PERCEPTIONS OF MOLECULAR BIOMARKER TESTING IN CANCER DIAGNOSIS AMONG ONCOLOGY CLINICIANS
Bibliographic record
Abstract
Background: Molecular biomarker testing has become a cornerstone of precision oncology, guiding targeted therapy and improving diagnostic accuracy. However, its integration into routine cancer care, particularly in low- and middle-income countries, remains suboptimal due to multifactorial challenges. Objective: To explore the experiences, attitudes, and perceived barriers faced by oncology clinicians in implementing molecular biomarker testing in routine cancer care in Lahore, Pakistan.
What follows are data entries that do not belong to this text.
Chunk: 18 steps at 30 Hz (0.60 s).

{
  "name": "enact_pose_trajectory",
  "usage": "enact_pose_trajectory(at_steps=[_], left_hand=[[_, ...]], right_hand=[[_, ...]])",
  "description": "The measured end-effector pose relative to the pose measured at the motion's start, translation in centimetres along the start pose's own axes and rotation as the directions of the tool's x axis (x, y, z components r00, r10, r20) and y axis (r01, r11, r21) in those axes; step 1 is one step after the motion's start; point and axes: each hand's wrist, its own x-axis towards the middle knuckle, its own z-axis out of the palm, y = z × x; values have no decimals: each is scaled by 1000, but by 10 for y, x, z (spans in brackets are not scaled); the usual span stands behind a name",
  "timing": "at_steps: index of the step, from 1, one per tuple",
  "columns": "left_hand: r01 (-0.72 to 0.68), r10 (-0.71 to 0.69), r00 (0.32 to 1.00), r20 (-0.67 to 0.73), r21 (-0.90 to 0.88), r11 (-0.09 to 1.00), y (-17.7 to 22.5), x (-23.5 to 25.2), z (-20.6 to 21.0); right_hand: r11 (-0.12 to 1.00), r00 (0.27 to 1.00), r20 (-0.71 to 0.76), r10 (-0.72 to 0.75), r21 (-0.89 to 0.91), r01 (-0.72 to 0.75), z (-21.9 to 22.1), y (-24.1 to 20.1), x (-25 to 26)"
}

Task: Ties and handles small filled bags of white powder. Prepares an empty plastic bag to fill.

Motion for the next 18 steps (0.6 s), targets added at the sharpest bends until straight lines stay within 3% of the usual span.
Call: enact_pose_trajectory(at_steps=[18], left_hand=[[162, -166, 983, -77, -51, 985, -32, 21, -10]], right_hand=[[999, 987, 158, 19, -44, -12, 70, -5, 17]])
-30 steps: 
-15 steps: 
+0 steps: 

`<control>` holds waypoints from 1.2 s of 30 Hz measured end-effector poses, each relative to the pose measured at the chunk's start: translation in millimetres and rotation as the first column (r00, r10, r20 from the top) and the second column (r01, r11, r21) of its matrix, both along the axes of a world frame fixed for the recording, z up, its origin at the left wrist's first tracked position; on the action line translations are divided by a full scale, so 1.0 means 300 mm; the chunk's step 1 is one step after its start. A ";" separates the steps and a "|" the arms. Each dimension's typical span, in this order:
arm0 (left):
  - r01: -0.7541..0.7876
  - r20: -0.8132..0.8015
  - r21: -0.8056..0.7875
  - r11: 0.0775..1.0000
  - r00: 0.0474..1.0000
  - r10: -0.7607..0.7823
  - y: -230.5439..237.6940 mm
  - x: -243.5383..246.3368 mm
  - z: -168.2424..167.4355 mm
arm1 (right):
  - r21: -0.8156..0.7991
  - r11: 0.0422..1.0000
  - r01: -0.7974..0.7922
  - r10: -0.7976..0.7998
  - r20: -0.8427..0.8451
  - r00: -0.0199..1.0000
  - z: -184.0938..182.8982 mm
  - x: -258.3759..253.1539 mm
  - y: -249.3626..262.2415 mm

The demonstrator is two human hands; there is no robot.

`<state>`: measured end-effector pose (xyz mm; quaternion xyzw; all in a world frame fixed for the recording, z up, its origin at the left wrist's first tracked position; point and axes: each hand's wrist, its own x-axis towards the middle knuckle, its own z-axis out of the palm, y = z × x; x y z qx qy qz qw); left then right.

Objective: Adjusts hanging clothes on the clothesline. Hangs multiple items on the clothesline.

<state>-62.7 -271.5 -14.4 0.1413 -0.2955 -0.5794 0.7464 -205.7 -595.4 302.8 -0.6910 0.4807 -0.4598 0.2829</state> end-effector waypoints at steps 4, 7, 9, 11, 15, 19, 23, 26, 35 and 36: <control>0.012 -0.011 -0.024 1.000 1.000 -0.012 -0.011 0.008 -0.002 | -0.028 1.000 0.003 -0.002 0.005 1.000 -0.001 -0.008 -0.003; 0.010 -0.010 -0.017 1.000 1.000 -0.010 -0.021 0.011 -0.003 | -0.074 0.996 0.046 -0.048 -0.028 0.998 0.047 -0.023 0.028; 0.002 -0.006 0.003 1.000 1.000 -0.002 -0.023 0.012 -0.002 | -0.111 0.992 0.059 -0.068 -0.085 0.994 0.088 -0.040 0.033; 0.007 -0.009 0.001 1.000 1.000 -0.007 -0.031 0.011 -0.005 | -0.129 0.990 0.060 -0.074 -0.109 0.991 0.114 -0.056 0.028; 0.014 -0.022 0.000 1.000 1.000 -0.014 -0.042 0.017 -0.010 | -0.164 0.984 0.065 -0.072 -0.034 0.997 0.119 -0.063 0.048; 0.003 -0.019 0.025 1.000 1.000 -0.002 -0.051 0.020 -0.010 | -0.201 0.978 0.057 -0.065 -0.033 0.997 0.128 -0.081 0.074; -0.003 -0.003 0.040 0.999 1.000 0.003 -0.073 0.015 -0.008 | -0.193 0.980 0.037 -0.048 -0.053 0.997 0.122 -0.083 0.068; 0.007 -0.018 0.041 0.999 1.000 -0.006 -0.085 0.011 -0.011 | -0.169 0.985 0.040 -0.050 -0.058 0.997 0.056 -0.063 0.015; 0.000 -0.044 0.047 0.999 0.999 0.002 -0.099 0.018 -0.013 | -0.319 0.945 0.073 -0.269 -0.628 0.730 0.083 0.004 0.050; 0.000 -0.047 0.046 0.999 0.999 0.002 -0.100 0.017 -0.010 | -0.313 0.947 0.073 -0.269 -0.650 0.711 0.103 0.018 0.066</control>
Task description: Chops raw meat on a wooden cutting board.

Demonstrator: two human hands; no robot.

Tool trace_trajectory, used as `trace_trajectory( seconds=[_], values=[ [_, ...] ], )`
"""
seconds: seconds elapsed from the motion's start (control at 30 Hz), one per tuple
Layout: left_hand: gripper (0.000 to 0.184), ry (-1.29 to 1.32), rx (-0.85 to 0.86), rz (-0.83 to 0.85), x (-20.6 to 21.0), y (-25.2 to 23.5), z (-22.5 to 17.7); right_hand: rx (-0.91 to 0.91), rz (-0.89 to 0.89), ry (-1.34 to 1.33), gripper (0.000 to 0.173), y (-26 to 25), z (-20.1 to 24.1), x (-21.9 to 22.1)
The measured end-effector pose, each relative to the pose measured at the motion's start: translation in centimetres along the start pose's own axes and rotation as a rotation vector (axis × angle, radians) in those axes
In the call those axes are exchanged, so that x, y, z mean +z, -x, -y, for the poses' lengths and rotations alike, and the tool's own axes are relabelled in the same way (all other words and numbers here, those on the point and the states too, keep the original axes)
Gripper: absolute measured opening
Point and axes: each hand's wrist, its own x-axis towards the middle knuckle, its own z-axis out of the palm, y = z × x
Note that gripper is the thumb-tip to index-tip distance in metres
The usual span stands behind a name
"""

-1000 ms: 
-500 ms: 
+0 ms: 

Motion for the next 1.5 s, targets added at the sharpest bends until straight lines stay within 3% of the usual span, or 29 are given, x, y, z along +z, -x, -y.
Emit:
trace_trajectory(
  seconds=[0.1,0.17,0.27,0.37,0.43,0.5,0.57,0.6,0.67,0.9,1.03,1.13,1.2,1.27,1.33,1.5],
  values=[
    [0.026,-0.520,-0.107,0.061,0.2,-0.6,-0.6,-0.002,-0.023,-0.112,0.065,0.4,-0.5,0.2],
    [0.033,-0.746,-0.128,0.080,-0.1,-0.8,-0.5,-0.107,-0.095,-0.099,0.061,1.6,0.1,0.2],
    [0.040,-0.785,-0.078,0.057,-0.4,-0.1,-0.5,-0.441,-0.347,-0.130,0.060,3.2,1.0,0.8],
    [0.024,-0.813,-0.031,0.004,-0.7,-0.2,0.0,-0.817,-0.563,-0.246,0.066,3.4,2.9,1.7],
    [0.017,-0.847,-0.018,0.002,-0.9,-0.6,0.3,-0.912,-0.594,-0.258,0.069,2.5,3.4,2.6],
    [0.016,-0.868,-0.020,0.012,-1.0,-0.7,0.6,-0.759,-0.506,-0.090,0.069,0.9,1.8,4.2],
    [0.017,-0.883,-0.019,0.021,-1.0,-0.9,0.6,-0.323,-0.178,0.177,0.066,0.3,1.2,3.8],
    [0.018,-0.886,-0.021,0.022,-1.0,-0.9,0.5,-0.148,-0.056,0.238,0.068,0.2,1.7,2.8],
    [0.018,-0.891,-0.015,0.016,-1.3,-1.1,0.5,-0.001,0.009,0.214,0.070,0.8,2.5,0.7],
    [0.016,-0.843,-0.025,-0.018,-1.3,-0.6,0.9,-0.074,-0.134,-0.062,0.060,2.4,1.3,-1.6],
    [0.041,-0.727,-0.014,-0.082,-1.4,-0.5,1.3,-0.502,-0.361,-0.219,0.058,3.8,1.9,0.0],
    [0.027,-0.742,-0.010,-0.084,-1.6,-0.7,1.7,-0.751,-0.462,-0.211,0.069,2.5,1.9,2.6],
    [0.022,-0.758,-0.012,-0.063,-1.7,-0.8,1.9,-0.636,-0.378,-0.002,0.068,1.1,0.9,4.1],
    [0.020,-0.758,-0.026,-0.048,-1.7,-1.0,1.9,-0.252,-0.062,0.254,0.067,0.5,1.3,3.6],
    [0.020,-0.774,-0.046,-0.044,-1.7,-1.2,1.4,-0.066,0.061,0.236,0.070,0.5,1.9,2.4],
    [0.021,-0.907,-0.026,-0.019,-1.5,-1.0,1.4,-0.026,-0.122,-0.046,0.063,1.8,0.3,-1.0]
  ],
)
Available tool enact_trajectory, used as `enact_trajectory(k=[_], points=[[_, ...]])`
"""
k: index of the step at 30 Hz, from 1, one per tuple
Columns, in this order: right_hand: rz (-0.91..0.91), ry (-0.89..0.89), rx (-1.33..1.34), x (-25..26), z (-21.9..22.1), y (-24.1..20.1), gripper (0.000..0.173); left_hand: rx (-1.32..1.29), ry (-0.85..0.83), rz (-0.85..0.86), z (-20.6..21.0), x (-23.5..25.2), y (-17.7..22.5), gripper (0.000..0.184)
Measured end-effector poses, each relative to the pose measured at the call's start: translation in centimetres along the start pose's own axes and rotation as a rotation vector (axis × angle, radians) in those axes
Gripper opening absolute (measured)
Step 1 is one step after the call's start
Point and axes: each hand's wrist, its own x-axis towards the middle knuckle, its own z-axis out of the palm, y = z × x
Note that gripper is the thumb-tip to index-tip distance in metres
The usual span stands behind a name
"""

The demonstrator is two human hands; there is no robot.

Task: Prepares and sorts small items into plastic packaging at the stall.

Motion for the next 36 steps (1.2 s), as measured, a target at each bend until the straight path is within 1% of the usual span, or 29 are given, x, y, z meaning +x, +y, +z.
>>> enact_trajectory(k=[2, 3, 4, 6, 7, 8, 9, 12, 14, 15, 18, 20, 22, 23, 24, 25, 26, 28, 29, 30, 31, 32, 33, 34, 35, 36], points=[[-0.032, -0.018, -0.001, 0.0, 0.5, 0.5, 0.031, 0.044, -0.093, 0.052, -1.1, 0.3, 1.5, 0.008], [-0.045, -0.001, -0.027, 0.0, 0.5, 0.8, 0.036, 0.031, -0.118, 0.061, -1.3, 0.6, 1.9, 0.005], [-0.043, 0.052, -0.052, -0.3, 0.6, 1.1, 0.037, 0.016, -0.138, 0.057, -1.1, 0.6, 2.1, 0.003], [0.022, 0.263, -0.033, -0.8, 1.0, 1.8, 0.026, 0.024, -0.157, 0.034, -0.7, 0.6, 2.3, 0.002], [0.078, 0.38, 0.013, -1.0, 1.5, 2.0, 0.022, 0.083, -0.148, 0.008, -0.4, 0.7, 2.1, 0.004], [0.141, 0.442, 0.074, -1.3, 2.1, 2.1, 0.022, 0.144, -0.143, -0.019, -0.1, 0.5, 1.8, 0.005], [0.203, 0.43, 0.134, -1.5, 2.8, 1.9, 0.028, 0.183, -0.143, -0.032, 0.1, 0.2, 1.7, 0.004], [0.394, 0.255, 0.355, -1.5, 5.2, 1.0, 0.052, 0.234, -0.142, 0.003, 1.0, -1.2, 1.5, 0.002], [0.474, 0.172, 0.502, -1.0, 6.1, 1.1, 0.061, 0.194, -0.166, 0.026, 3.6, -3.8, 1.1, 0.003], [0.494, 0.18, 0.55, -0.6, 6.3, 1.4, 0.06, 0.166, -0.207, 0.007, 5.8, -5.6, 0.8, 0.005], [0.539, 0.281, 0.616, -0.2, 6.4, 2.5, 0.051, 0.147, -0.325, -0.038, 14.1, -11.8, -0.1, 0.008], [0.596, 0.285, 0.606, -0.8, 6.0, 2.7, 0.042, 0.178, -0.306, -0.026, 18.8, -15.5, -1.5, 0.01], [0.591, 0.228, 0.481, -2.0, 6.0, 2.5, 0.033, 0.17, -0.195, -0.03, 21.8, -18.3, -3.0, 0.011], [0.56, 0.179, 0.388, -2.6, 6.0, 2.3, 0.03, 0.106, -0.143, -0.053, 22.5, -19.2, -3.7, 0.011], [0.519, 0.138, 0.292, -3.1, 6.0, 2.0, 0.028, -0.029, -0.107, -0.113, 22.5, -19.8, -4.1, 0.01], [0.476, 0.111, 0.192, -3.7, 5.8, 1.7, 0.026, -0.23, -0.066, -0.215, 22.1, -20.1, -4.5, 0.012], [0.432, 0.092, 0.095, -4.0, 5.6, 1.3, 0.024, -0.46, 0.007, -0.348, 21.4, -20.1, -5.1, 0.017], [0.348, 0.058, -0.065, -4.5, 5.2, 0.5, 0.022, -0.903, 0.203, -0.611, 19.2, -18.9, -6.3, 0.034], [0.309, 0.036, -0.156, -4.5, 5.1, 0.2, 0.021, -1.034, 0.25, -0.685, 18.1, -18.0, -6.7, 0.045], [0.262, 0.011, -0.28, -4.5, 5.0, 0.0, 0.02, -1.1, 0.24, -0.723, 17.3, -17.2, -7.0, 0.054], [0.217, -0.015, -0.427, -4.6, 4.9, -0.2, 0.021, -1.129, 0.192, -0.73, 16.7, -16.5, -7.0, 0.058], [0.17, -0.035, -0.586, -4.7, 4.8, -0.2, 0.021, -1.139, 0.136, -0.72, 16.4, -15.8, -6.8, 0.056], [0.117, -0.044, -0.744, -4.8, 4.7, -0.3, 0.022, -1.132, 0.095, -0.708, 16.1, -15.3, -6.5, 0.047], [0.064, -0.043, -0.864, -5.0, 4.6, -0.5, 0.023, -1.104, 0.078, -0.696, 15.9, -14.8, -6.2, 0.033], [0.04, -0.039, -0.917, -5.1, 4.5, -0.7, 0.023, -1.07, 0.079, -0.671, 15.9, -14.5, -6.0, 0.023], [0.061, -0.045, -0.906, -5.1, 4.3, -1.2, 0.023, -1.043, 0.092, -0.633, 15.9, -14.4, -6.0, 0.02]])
Methods: A qualitative descriptive study was conducted over eight months in Lahore, utilizing purposive sampling to recruit 23 oncology clinicians from public and private tertiary care hospitals. Semi-structured, in-depth interviews were audio-recorded, transcribed, and analyzed using Braun and Clarke’s thematic analysis framework. Data saturation was achieved and NVivo software supported systematic coding. Results: Five major themes emerged: clinical relevance and awareness, operational and logistical challenges, educational and training gaps, ethical and emotional dilemmas, and systemic and policy-driven barriers. Clinicians reported variability in biomarker knowledge, difficulties in interpreting results, infrastructure limitations, and lack of standardized protocols. Emotional strain in discussing ambiguous or unactionable results, and disparities in patient access due to financial constraints, were also prominent. Participants emphasized the need for clearer guidelines, institutional support, and continued medical education. Conclusion: The study highlights the complex landscape surrounding biomarker testing adoption in oncology practice within a resource-limited setting. Addressing the identified barriers through systemic reform, clinician support, and targeted education can enhance the practical uptake of precision diagnostics, ultimately improving cancer care delivery in similar contexts.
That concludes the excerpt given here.